Injured superficial zone disks showed surface disruption, tissue compaction by 20.3 ± 4.3% (mean ± SEM), and immediate biomechanical impairment that was revealed by a mean ± SEM decrease in dynamic stiffness to 7.1 ± 3.3% of the value before injury and equilibrium moduli that were below the level of detection. Tissue areas that appeared intact on histology showed clear textural alterations. Injured deeper zone disks showed collagen crimping but remained undamaged and biomechanically intact. Superficial zone disks did not lose sGAG immediately after injury, but lost 17.8 ± 1.4% of sGAG after 48 hours; deeper zone disks lost only 2.8 ± 0.3% of sGAG content. Biomechanical impairment was associated primarily with structural damage.

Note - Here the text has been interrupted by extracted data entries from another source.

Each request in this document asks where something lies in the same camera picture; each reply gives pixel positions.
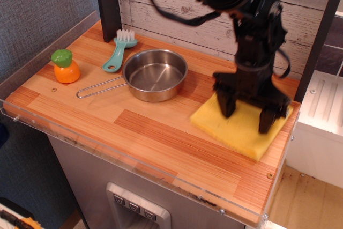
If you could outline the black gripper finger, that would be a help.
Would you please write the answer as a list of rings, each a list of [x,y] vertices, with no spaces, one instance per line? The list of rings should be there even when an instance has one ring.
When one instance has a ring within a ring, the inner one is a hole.
[[[217,91],[218,103],[223,116],[229,118],[236,108],[236,98],[224,91]]]
[[[276,107],[264,107],[259,118],[259,133],[266,134],[278,118],[278,109]]]

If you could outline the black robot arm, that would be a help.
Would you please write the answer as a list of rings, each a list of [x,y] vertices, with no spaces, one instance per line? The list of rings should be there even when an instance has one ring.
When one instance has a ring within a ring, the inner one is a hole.
[[[215,72],[213,86],[222,114],[230,117],[241,100],[261,108],[259,132],[286,117],[290,98],[272,83],[275,54],[285,41],[280,0],[197,0],[233,20],[238,44],[235,73]]]

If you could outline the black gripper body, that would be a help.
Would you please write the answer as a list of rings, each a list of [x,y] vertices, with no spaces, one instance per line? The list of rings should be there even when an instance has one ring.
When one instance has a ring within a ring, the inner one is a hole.
[[[271,64],[257,68],[238,65],[235,73],[215,72],[213,89],[216,92],[227,92],[236,100],[262,109],[276,107],[278,109],[277,117],[285,117],[288,114],[291,99],[273,85],[272,74]]]

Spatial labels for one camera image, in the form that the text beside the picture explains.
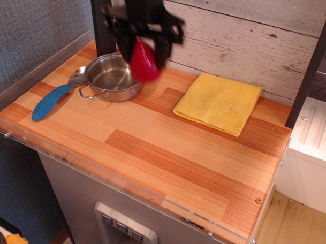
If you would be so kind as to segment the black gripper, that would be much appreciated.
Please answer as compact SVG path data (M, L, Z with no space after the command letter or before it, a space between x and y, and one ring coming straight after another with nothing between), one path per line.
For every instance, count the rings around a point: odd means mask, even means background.
M127 63L131 60L136 36L154 39L158 69L165 66L173 43L183 42L184 21L169 13L163 0L124 0L124 6L106 4L101 12Z

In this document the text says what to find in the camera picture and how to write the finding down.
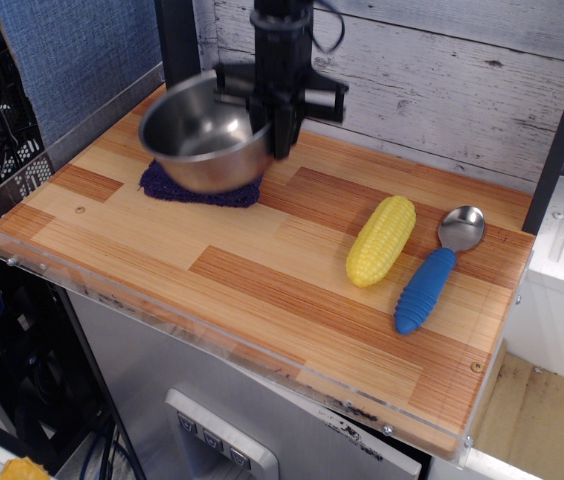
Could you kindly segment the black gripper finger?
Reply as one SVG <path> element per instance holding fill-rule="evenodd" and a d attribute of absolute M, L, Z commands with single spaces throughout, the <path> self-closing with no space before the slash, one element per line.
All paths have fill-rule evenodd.
<path fill-rule="evenodd" d="M 306 107 L 303 102 L 275 105 L 273 107 L 273 153 L 276 160 L 283 160 L 290 154 L 297 142 Z"/>
<path fill-rule="evenodd" d="M 248 100 L 248 112 L 253 132 L 264 132 L 268 138 L 272 138 L 274 135 L 274 108 L 268 98 L 252 94 Z"/>

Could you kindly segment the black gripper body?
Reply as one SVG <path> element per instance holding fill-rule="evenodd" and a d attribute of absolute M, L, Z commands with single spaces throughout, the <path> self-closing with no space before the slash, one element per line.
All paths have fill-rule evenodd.
<path fill-rule="evenodd" d="M 254 9 L 255 56 L 251 63 L 218 63 L 216 94 L 252 110 L 295 107 L 302 117 L 342 122 L 348 86 L 313 69 L 312 9 Z"/>

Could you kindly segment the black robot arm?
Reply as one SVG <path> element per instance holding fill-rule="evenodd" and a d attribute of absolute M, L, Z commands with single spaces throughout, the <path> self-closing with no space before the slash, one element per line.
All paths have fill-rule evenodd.
<path fill-rule="evenodd" d="M 216 97 L 246 108 L 252 130 L 267 130 L 275 159 L 289 156 L 306 118 L 341 123 L 347 84 L 312 66 L 312 1 L 256 1 L 251 63 L 218 63 Z"/>

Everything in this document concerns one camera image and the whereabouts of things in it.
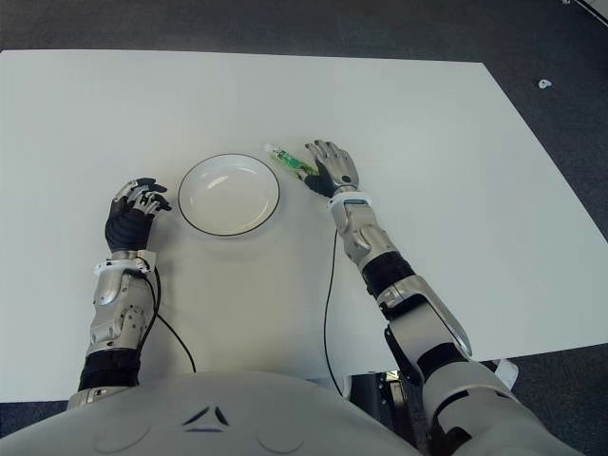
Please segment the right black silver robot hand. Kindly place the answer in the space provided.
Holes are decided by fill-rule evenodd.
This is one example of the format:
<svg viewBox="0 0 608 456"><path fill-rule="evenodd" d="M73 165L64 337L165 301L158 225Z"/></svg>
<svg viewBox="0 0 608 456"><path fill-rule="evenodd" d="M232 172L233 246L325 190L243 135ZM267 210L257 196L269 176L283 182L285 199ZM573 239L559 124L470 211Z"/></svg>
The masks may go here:
<svg viewBox="0 0 608 456"><path fill-rule="evenodd" d="M305 145L312 155L316 175L308 175L304 183L315 193L332 198L341 192L357 191L359 177L350 154L333 142L315 140Z"/></svg>

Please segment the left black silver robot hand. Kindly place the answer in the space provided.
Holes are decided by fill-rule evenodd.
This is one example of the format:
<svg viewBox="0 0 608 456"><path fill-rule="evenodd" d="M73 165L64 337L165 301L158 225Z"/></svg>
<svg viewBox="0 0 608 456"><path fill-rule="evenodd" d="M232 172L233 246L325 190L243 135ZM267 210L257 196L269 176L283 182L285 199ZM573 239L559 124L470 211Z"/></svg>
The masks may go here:
<svg viewBox="0 0 608 456"><path fill-rule="evenodd" d="M154 218L160 211L171 211L164 197L167 188L154 178L127 182L111 201L104 236L111 253L147 248Z"/></svg>

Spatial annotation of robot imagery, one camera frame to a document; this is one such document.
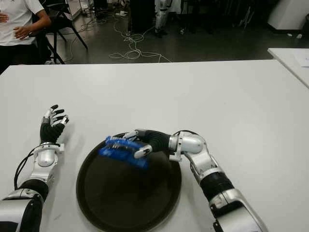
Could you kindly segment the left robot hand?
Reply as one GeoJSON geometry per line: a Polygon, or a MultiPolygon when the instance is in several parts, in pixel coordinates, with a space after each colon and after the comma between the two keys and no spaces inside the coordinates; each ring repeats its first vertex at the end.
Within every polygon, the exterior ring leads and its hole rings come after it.
{"type": "Polygon", "coordinates": [[[44,114],[40,126],[40,144],[55,144],[69,122],[65,110],[59,109],[58,104],[52,105],[44,114]]]}

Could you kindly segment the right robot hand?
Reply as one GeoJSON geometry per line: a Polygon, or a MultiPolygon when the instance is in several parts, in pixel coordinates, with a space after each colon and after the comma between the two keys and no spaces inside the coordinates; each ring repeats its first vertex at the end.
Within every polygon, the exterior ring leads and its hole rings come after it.
{"type": "Polygon", "coordinates": [[[135,129],[132,132],[126,133],[123,138],[127,140],[139,139],[146,145],[134,153],[134,158],[139,159],[147,156],[151,152],[165,151],[169,149],[169,140],[171,135],[154,131],[135,129]]]}

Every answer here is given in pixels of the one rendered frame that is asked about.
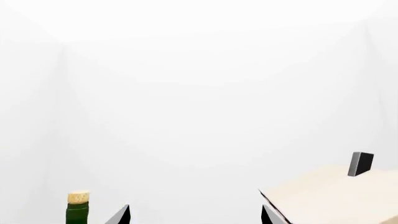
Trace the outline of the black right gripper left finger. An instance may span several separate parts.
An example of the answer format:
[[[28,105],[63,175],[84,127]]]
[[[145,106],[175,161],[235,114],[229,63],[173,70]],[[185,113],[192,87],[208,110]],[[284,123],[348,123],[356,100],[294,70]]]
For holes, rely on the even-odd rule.
[[[131,213],[129,205],[125,205],[114,216],[112,216],[105,224],[130,224]]]

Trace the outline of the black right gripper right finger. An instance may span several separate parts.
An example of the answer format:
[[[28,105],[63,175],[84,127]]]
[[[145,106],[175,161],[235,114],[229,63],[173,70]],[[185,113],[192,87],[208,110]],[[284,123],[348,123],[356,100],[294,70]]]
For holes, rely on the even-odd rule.
[[[262,224],[285,224],[283,218],[267,205],[262,205],[261,220]]]

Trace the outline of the green wine bottle with cork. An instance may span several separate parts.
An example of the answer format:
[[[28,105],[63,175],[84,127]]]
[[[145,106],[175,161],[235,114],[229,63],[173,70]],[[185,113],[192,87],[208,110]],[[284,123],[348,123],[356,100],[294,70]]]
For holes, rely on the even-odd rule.
[[[88,224],[90,192],[70,192],[67,197],[65,224]]]

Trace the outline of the small black box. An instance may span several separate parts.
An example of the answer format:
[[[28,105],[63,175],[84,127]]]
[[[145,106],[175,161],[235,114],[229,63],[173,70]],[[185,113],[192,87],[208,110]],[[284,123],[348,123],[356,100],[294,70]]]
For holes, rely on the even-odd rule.
[[[356,177],[371,169],[374,154],[367,152],[354,152],[351,157],[350,166],[348,169],[348,176]]]

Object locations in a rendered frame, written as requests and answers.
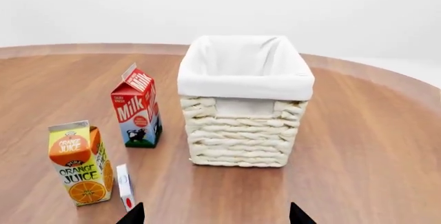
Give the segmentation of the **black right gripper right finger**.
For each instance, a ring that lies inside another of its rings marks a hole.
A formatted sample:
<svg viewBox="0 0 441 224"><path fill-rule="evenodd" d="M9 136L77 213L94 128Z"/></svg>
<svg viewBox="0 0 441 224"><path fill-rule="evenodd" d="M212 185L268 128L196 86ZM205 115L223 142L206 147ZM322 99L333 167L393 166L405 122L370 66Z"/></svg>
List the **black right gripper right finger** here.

The soft superficial zone of immature cartilage is vulnerable to compressive injury, causing superficial matrix disruption, extensive compaction, and textural alteration, which results in immediate loss of biomechanical function. In conjunction with delayed superficial sGAG loss, these changes may predispose the articular surface to further softening and tissue damage, thus increasing the risk of development of secondary osteoarthritis.
成年关节软骨的分层结构和功能导致其对压缩损伤产生深度依赖性反应。在未成熟软骨中,剪切模量和压缩模量以及胶原蛋白和硫酸化糖胺聚糖(sGAG)含量也随深度而变化。然而,对于损伤引起的深度依赖性损伤了解甚少。由于未成熟膝关节损伤最常导致关节软骨损伤,因此本研究旨在描述压缩损伤引起的生物力学、生化和基质相关变化的分层依赖性。
对牛犊浅层和深层区域的椎间盘进行生物力学特性分析。通过以100%/秒的速度施加50%压缩的最终应变来损伤椎间盘,随后进行生物力学重新表征。测量损伤时的组织压实以及sGAG密度、sGAG损失和生物合成。使用组织学、衍射增强X射线成像和纹理分析评估胶原纤维取向和基质损伤。
损伤的浅层区域椎间盘显示表面破坏、组织压实20.3±4.3%(平均值±标准误),以及即时生物力学损伤,表现为动态刚度平均±标准误降至损伤前值的7.1±3.3%,平衡模量低于检测水平。组织学上看似完整的组织区域显示出明显的纹理改变。损伤的深层区域椎间盘显示胶原卷曲,但仍未受损且生物力学完整。浅层区域椎间盘损伤后未立即丢失sGAG,但48小时后丢失了17.8±1.4%的sGAG;深层区域椎间盘仅丢失了2.8±0.3%的sGAG含量。生物力学损伤主要与结构损伤有关。
未成熟软骨的柔软浅层区域易受压缩损伤,导致浅层基质破坏、广泛压实和纹理改变,从而导致生物力学功能立即丧失。结合浅层sGAG延迟丢失,这些变化可能使关节表面更容易进一步软化和组织损伤,从而增加继发性骨关节炎发展的风险。